3 thoughts on “Debate: Should classical liberals support secession?”

  1. Posted 10/03/2021 at 12:07 | Permalink

    Classic liberals do not run large blocs. Are they in charge of the EU? No, they are lucky to occasionally have a little influence. Ditto Spain and the UK. Bureaucratic empire-builders are in charge.

  2. Posted 12/03/2021 at 23:03 | Permalink

    That is what a “classical liberal” like Alberto Alesina thought about the EU (and more generally about the relationship between economic integration and political separatism) in 1997:

    [Some of the comment’s original text has been removed by the moderator]

    “European monetary union is a gamble. In fact, I am more pessimistic than Maurice Obstfeld: in my opinion, it is a gamble that should not be taken.
    One can think of the equilibrium size of a country as the result of a trade-off. On the one hand, small countries have the benefits of a low degree of conflict and relative convergence of preferences. On the other hand, large countries have several advantages, including economies of scale in the provision of public goods, insurance against shocks, and market size. However, as world trade becomes more open, one of the main benefits of a large country becomes much less important. A country does not have to be big to be open. Thus the tendency toward a reduction in average country size is perfectly understandable in an environment of trade liberalization. Why would a country want to lock itself in a political union when it could be small, enjoy freedom of political choice, and trade peacefully with the rest of the world? There
    is no need for political integration when there is economic integration.
    Indeed, as I argue elsewhere with Enrico Spolaore and Romain Wacziarg, economic integration should go hand in hand with political separatism. Europe is going in exactly the opposite direction.”

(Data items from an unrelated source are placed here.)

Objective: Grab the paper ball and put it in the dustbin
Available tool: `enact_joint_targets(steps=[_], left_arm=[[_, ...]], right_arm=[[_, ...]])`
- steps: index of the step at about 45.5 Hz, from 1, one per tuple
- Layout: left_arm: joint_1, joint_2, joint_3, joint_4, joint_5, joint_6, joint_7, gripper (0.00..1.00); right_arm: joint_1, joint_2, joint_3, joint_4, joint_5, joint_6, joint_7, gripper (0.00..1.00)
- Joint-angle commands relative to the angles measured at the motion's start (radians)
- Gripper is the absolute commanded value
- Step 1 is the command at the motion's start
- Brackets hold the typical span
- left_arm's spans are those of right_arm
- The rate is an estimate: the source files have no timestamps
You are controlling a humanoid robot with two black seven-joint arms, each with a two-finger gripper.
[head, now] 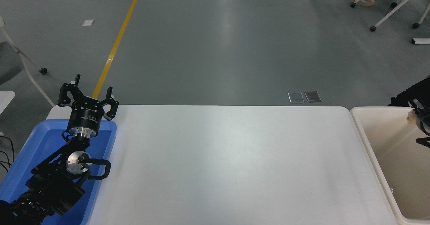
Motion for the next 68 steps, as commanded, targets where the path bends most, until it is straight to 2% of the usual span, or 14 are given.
enact_joint_targets(steps=[1,7,8,10,12,13,14,34,41,52,61,68], left_arm=[[0.0,0.0,0.0,0.0,0.0,0.0,0.0,0.99],[0.0,0.0,-0.001,0.0,0.0,0.0,0.0,0.99],[0.0,0.0,0.0,0.0,0.0,0.0,0.0,0.99],[0.0,0.0,-0.001,0.0,0.0,0.0,0.0,0.99],[0.0,0.001,0.0,0.0,0.0,0.0,0.0,0.99],[0.0,0.0,0.0,0.0,0.0,0.0,0.0,0.99],[0.0,0.0,-0.001,0.0,0.0,0.0,0.0,0.99],[0.0,0.001,-0.001,0.0,0.0,0.0,0.0,0.99],[0.0,0.0,-0.001,0.0,0.0,0.0,0.0,0.99],[0.0,0.0,0.0,0.0,0.0,0.0,0.0,0.99],[0.0,0.0,0.0,0.0,0.0,0.0,0.0,0.99],[0.0,0.0,0.0,0.0,0.0,0.0,0.0,0.99]], right_arm=[[-0.129,0.042,0.078,-0.039,0.004,-0.055,0.005,0.0],[-0.138,0.042,0.098,-0.039,0.004,-0.06,0.003,0.0],[-0.138,0.043,0.098,-0.039,0.004,-0.061,0.003,0.09],[-0.138,0.045,0.098,-0.041,0.004,-0.066,0.003,0.49],[-0.136,0.045,0.098,-0.041,0.004,-0.074,0.003,0.83],[-0.138,0.045,0.098,-0.041,0.004,-0.078,0.003,0.95],[-0.138,0.045,0.098,-0.041,0.004,-0.083,0.003,1.0],[-0.136,0.042,0.087,-0.038,-0.002,-0.083,0.002,1.0],[-0.022,0.039,0.073,-0.019,-0.013,-0.074,0.003,1.0],[0.316,0.034,-0.236,0.197,-0.014,-0.042,0.003,1.0],[0.618,0.048,-0.367,0.439,-0.014,0.064,0.003,1.0],[0.758,0.083,-0.384,0.547,-0.051,0.248,0.003,1.0]])
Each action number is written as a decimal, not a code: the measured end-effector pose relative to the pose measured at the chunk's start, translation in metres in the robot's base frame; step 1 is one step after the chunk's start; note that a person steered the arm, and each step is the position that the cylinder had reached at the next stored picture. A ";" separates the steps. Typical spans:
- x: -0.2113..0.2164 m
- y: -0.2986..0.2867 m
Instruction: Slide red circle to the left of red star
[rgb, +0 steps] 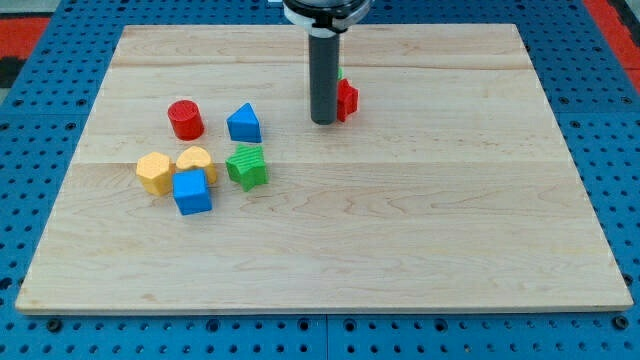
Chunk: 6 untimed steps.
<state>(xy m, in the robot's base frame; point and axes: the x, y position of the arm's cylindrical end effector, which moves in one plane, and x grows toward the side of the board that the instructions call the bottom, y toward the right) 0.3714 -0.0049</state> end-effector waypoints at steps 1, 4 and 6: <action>-0.012 -0.005; -0.037 0.103; 0.046 0.028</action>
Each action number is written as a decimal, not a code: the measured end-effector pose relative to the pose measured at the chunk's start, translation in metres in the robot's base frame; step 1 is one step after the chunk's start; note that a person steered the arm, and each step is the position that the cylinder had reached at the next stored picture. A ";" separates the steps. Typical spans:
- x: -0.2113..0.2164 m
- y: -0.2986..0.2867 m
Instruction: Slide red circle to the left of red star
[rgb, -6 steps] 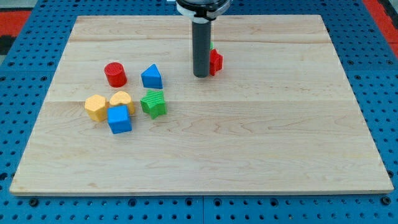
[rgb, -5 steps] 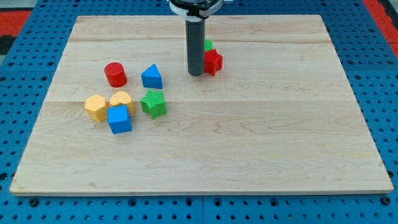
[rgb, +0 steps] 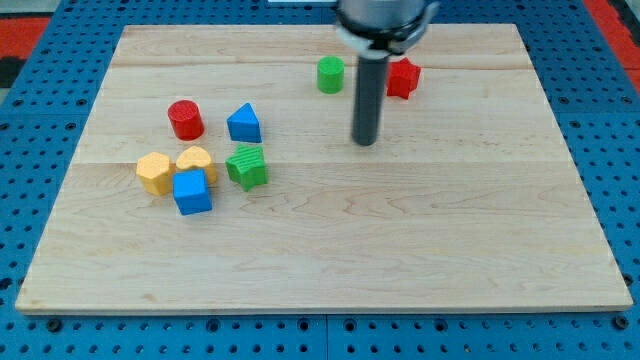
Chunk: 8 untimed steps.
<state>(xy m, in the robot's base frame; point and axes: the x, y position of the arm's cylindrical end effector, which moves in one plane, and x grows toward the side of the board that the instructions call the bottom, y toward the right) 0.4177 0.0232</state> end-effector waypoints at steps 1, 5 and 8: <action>0.004 -0.073; -0.058 -0.204; -0.078 -0.245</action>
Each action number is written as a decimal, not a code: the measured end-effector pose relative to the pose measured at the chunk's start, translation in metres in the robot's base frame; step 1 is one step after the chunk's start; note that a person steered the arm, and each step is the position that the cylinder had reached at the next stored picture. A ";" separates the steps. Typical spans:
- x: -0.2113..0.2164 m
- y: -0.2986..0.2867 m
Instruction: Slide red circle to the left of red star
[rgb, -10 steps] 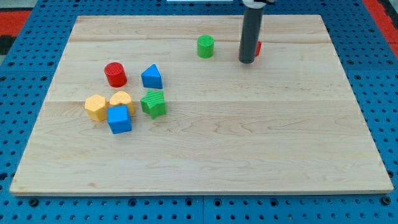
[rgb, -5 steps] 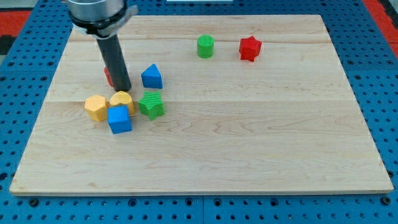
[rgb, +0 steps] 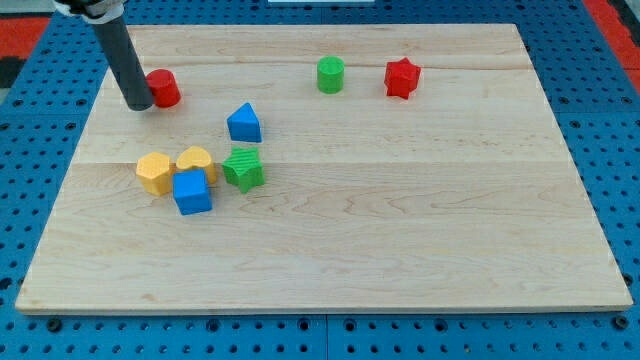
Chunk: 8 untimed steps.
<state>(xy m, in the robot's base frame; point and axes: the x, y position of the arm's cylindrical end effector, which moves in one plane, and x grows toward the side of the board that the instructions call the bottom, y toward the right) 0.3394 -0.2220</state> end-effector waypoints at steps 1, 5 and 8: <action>-0.033 0.028; -0.094 0.114; -0.094 0.181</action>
<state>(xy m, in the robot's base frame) 0.2456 -0.0411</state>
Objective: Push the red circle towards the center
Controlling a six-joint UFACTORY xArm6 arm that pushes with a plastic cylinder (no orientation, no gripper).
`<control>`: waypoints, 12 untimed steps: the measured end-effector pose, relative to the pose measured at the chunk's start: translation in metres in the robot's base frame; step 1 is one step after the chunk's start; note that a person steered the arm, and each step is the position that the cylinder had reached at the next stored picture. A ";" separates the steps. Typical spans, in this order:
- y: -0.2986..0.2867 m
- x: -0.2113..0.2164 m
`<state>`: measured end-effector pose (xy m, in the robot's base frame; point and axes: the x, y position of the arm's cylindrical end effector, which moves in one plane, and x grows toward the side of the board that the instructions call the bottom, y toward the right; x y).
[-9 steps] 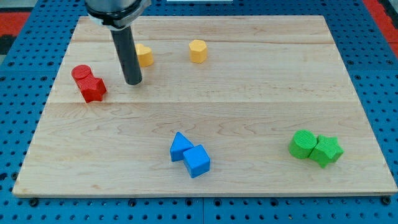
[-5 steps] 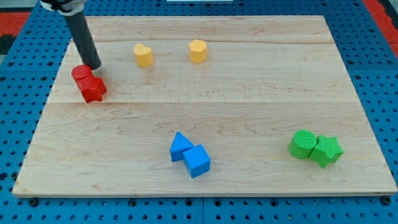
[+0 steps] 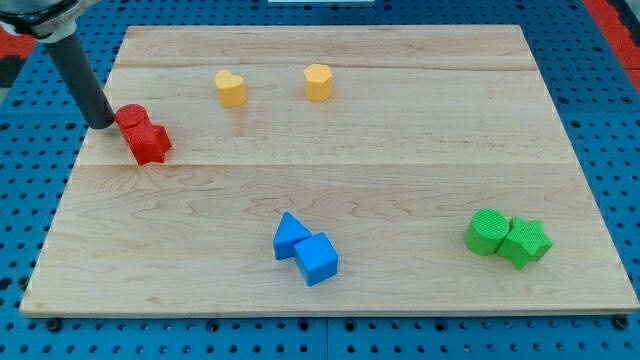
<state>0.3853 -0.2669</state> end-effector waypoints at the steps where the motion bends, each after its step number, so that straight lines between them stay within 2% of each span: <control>1: 0.026 0.004; 3: 0.037 -0.005; 6: 0.022 -0.011; 10: 0.158 -0.008; 12: 0.175 0.004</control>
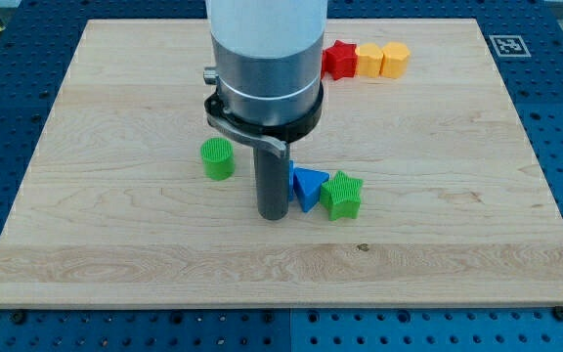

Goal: Point your arm below to the green circle

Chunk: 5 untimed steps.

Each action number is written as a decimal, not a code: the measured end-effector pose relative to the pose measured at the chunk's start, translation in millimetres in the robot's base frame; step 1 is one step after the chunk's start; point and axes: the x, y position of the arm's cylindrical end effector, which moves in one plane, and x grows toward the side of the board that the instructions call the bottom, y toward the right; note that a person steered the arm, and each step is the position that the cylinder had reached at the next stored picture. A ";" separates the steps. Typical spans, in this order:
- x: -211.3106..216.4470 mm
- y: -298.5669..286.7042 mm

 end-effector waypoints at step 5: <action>67.2 -18.3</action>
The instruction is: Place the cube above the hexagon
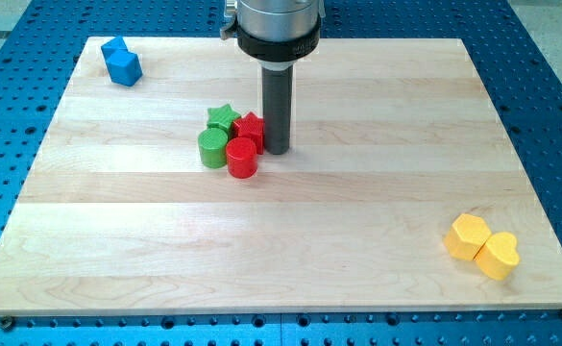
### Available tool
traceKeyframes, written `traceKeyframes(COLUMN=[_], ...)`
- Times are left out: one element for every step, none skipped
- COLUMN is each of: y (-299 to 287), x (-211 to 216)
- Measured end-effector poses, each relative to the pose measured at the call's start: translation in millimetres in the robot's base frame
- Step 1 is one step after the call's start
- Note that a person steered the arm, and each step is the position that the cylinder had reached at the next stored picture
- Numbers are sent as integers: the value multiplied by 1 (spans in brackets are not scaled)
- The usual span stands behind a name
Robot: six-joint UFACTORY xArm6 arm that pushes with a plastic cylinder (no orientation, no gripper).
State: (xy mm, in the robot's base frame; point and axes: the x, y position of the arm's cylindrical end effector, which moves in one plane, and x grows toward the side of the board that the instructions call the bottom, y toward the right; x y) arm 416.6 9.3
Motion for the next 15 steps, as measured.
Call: traceKeyframes(y=[75,78,82,12,-67,-139,-195,-264,-313,-310,-308,-275,-272,-274,-304], x=[0,-2,-61,-80,-71,-51,-51,-71,-97,-160,-209,-212,-176,-121,-129])
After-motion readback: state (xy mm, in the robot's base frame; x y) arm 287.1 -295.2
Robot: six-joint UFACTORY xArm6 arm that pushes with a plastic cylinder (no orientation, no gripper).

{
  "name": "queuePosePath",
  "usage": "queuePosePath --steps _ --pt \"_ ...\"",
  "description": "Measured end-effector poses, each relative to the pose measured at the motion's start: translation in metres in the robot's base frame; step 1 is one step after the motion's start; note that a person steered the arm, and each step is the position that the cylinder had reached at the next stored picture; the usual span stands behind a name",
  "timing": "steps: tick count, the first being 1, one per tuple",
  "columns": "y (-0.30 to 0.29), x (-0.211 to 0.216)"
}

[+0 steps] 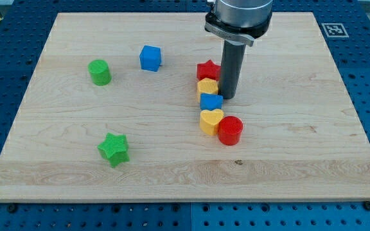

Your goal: Slightly move the blue triangle below the yellow hexagon

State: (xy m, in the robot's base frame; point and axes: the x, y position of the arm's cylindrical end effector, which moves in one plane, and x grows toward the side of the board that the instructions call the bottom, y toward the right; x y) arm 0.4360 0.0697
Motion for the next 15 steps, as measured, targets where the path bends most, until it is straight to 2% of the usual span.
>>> queuePosePath --steps 4,7,13,15 --pt "-0.004 0.002" --pt "0.025 0.02" --pt "0.002 0.023" --pt "0.002 0.036"
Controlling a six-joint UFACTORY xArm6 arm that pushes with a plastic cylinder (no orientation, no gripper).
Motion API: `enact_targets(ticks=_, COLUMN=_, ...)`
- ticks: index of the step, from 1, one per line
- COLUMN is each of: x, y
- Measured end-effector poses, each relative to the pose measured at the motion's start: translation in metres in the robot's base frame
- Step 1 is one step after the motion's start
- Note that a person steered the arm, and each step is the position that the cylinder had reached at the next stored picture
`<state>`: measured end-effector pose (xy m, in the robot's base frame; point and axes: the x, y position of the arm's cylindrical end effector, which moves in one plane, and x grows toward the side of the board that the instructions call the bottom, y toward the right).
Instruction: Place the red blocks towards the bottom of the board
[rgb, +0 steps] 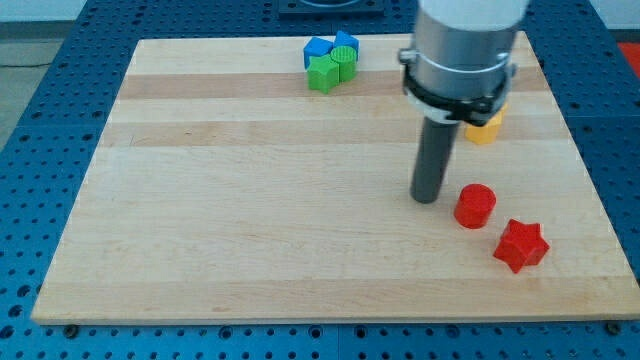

    Source: Alesina, Alberto. 1997. “Comments on ‘Europe’s Gamble’ by M. Obstfeld.” Brookings Papers on Economic Activity 28: 301-304.

  3. Posted 15/03/2021 at 12:09 | Permalink

    One thing that seems to be overlooked when discussing long-term political changes is demographics. Another generation or two will probably have an entirely different political viewpoint. This is readily apparent in the US when polling the under-25s about socialism. Technology etc is bringing about changes in political/social dispositions that cannot be readily anticipated.